WHAT THE TASK ASKS:
Output the data below exactly, images excluded.
····················
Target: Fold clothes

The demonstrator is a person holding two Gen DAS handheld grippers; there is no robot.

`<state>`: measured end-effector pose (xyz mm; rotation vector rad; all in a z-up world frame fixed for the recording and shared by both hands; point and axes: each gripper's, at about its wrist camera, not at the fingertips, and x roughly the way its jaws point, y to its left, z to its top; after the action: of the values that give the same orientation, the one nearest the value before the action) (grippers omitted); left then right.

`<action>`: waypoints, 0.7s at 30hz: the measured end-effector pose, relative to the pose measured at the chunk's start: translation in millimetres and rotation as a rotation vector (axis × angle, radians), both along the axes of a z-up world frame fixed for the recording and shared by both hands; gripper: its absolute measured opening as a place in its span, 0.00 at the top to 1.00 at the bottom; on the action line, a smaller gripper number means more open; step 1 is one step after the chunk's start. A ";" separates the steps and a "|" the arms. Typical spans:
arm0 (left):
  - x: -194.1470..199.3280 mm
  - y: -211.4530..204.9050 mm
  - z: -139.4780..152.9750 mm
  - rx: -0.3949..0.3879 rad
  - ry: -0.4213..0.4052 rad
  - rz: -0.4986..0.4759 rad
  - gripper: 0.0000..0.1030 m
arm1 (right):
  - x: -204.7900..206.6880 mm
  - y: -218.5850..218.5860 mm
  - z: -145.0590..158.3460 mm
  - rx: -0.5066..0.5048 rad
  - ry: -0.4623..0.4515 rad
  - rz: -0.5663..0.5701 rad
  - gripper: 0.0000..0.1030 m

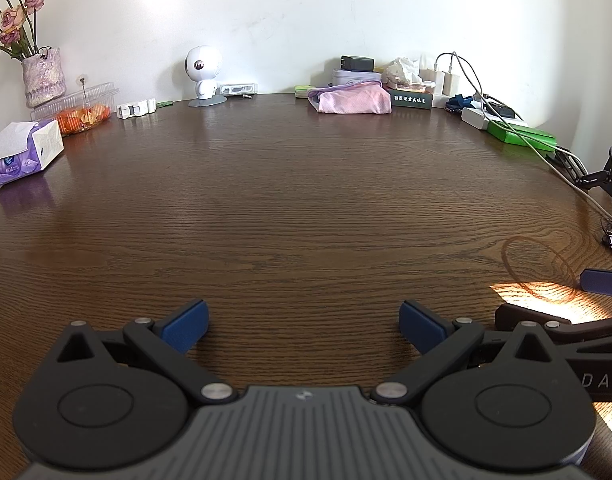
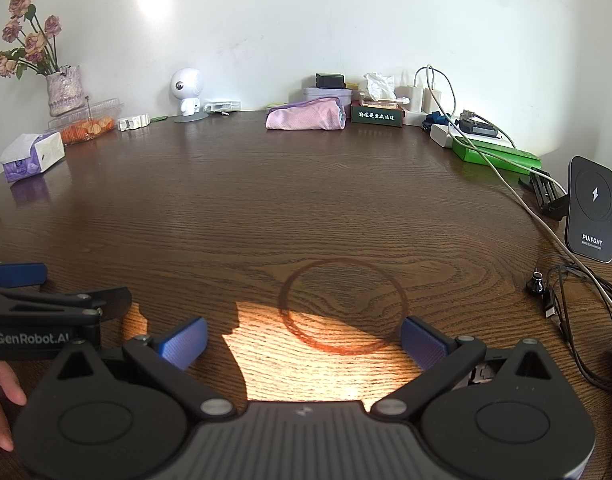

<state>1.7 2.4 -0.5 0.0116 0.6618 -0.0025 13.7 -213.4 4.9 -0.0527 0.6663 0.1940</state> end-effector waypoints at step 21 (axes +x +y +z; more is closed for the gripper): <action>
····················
SOLUTION FOR THIS PROBLEM:
Target: Fold clothes

The demonstrator is a person holding two Gen DAS handheld grippers; there is no robot.

`<state>`: measured end-effector pose (xyz mm; rotation vector rad; all in a z-up world frame fixed for the recording and shared by both hands; point and axes: each gripper's, at about its wrist camera, not at the fingertips, and x roughly the way its jaws point, y to its left, z to its top; after the action: of the values that give the same orientation, the one nearest the value before the action) (grippers omitted); left then right.

`<action>`: waypoints, 0.7s at 30hz: the measured end-effector pose, relative to the pose measured at the chunk's start: translation in millimetres and rotation as a rotation vector (axis × angle, radians), both along the axes of a z-up world frame fixed for the recording and shared by both hands; gripper: its absolute measured opening as a place in its span, 0.00 at the top to 1.00 at the bottom; on the action line, a smaller gripper number means more open; step 1 is one step after the chunk's start. A ";" separates the steps and a "|" the arms. Typical spans:
arm0 (left):
  - x: -194.1470..199.3280 mm
  - y: -211.4530..204.9050 mm
  - z: -139.4780..152.9750 mm
  - rx: -0.3949..0.3879 rad
  - ry: -0.4213..0.4052 rad
  - rz: -0.4986..0.4759 rad
  - gripper: 0.0000..0.1030 m
arm1 (right):
  - x: -204.7900..206.6880 mm
  - y: -218.5850..218.5860 mm
  - z: -145.0590..158.3460 mm
  - rx: -0.5066..0.5048 rad
  - ry: -0.4623..0.4515 rad
  - rz: -0.5663..0.5701 rad
  - gripper: 0.0000..0.1030 m


<state>1.7 2.4 -0.5 0.0116 0.6618 -0.0025 13.7 -213.4 4.9 -0.0527 0.6663 0.1940</state> end-effector waypoints at step 21 (axes +x +y +z; more is closed for the gripper): <action>

This exercise requires no additional output.